> INPUT FOR THIS TASK:
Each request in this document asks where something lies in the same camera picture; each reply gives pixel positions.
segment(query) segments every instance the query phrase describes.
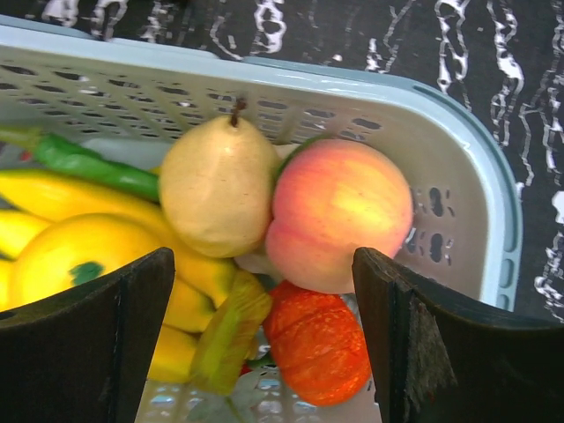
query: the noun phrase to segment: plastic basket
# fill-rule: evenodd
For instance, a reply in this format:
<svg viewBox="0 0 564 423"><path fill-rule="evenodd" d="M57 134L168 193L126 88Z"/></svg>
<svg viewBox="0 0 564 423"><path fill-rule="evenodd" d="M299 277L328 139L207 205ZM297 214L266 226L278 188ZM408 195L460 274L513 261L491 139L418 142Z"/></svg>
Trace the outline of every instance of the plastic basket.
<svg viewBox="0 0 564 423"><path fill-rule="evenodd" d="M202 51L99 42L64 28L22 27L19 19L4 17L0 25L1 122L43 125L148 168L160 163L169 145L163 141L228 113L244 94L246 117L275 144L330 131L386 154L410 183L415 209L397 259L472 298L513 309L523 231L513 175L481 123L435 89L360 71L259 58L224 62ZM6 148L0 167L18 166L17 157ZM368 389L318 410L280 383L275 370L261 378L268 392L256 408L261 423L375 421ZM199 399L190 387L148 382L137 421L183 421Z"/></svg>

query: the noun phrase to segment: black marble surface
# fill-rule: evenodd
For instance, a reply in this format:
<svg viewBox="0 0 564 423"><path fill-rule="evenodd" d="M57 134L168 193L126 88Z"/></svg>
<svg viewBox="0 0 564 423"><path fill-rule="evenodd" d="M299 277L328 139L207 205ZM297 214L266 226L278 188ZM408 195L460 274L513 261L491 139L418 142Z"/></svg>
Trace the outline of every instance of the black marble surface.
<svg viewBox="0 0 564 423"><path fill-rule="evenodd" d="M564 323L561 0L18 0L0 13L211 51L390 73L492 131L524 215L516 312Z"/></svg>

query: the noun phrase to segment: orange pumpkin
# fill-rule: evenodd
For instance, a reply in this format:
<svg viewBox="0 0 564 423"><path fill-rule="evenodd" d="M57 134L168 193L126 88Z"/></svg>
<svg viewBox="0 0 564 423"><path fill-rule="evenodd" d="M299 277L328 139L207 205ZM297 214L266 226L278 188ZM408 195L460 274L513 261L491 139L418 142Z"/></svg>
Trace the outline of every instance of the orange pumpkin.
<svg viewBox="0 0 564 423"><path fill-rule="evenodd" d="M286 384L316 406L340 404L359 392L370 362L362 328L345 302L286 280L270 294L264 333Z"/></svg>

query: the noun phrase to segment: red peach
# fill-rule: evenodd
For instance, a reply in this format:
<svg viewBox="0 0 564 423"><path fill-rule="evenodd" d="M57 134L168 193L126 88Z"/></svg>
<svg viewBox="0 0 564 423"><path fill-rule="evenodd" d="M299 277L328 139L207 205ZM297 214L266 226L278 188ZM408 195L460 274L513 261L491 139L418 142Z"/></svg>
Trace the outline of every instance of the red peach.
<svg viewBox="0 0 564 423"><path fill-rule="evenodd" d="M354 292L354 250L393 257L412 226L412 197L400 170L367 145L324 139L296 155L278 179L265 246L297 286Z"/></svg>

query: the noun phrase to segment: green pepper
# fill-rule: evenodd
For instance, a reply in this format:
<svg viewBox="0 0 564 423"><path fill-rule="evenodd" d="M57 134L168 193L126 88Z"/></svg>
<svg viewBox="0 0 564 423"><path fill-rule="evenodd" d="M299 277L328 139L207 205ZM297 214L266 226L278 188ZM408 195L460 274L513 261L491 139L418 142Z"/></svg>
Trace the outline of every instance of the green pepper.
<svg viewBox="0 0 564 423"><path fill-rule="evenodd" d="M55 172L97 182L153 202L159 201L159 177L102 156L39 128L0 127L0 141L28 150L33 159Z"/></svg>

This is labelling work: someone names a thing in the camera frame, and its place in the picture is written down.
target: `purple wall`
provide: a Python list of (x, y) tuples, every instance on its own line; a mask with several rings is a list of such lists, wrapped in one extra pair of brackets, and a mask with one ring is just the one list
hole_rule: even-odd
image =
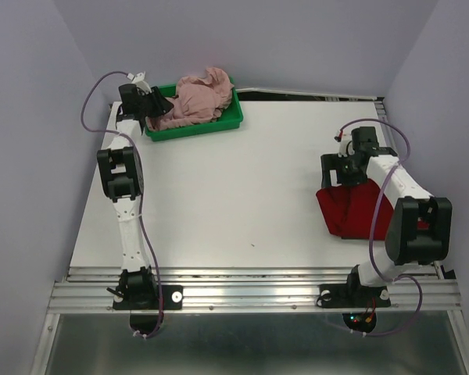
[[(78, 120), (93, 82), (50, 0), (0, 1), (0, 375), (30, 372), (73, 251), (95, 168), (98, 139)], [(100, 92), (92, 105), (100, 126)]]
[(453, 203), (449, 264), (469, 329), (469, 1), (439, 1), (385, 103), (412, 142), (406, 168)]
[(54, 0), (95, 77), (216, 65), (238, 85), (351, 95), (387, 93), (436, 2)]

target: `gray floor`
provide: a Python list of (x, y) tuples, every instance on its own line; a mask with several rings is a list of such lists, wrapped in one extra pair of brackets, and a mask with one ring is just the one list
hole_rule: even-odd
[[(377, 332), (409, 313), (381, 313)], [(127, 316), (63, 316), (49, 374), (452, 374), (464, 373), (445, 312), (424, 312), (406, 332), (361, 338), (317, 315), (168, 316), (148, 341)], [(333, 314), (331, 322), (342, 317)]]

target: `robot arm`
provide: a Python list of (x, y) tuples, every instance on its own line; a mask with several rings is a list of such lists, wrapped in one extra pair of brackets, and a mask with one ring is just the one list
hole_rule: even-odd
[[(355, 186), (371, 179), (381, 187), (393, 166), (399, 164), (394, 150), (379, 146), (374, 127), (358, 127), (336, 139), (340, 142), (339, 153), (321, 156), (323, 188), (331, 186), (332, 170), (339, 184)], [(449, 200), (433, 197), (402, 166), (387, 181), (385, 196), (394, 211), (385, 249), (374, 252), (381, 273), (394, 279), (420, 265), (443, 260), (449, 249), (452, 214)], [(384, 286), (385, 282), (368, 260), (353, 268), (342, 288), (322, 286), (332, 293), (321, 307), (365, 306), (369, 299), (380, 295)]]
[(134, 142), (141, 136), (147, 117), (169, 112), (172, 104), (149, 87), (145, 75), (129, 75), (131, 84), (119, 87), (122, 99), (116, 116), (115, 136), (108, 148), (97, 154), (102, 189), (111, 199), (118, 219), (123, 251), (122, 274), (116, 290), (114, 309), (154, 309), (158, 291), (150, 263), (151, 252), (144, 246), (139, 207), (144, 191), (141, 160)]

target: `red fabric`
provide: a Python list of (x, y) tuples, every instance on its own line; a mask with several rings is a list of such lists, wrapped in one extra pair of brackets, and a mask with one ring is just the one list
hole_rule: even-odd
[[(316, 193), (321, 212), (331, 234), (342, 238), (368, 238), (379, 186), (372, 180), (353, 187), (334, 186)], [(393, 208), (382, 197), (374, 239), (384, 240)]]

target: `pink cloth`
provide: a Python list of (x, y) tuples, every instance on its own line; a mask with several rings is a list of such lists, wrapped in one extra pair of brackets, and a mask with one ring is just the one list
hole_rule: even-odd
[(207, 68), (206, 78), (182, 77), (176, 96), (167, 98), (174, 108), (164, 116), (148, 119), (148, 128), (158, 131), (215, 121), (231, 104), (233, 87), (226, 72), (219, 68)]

==

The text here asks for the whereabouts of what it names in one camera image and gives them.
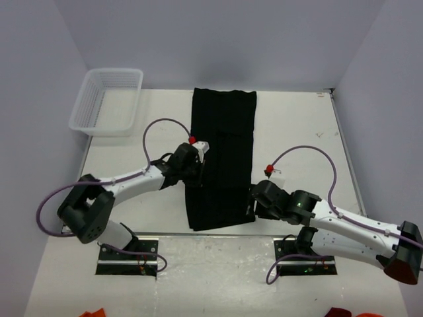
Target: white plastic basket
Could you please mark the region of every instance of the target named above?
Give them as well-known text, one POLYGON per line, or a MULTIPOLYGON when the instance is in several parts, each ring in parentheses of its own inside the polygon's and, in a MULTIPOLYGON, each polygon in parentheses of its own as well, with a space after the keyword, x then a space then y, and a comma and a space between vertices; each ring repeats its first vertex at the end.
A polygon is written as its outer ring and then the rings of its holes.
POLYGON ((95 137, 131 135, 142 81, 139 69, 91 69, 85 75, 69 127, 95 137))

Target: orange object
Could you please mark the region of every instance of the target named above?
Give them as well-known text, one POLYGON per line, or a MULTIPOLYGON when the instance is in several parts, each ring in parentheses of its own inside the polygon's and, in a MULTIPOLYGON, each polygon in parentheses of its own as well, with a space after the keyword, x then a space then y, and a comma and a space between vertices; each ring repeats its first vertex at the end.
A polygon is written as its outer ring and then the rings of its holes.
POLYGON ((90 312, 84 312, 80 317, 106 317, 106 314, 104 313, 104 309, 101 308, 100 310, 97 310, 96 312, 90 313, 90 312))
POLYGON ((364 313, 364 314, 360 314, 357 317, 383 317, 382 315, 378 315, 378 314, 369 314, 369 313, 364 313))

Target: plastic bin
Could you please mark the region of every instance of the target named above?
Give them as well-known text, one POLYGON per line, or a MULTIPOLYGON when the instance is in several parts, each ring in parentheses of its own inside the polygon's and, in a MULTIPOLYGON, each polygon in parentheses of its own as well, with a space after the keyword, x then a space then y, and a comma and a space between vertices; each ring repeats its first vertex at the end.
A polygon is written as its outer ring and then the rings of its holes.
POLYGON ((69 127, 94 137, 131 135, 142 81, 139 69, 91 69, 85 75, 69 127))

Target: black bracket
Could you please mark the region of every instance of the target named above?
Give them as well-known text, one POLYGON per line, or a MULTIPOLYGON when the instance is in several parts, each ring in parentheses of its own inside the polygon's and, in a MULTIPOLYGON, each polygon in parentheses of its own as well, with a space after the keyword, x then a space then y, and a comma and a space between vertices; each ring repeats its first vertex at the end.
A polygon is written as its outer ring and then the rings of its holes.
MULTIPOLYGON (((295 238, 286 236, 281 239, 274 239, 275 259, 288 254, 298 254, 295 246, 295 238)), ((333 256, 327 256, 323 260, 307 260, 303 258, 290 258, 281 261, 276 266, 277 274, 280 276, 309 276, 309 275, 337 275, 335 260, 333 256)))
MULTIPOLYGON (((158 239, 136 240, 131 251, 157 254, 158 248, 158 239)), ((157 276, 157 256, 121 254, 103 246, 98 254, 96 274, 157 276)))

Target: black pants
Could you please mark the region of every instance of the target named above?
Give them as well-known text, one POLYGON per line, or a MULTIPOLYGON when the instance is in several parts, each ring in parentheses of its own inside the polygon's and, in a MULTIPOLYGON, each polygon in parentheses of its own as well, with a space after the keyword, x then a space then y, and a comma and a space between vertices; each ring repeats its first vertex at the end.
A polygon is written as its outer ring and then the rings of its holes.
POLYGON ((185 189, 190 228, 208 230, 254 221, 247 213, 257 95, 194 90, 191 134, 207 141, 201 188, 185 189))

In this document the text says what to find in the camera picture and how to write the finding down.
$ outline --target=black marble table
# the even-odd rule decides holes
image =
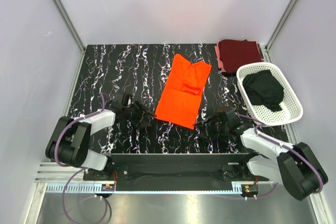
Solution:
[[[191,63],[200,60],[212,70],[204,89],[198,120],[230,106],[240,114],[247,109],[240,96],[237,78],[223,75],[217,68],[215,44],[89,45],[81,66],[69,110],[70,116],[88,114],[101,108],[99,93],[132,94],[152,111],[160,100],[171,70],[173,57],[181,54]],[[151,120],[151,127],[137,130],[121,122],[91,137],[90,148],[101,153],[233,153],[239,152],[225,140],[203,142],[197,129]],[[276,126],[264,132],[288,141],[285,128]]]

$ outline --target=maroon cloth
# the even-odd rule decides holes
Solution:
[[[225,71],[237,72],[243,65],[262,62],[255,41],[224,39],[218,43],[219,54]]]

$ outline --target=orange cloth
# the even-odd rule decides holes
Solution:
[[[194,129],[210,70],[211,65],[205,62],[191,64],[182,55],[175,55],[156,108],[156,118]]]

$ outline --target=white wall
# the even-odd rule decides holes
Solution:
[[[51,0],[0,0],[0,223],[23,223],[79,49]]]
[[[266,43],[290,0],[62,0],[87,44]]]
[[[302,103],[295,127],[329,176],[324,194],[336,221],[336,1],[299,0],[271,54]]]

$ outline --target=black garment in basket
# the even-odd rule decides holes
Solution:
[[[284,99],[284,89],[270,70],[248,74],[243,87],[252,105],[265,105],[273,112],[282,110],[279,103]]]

> ASSIGNMENT:
Copy each line of the listing that contains the string "names".

> SOLVED PROBLEM:
This is labelling work: someone names a thing in the camera frame, and its place in the picture is written down.
The text here asks for the whereabouts of what it names in one camera image and gives them.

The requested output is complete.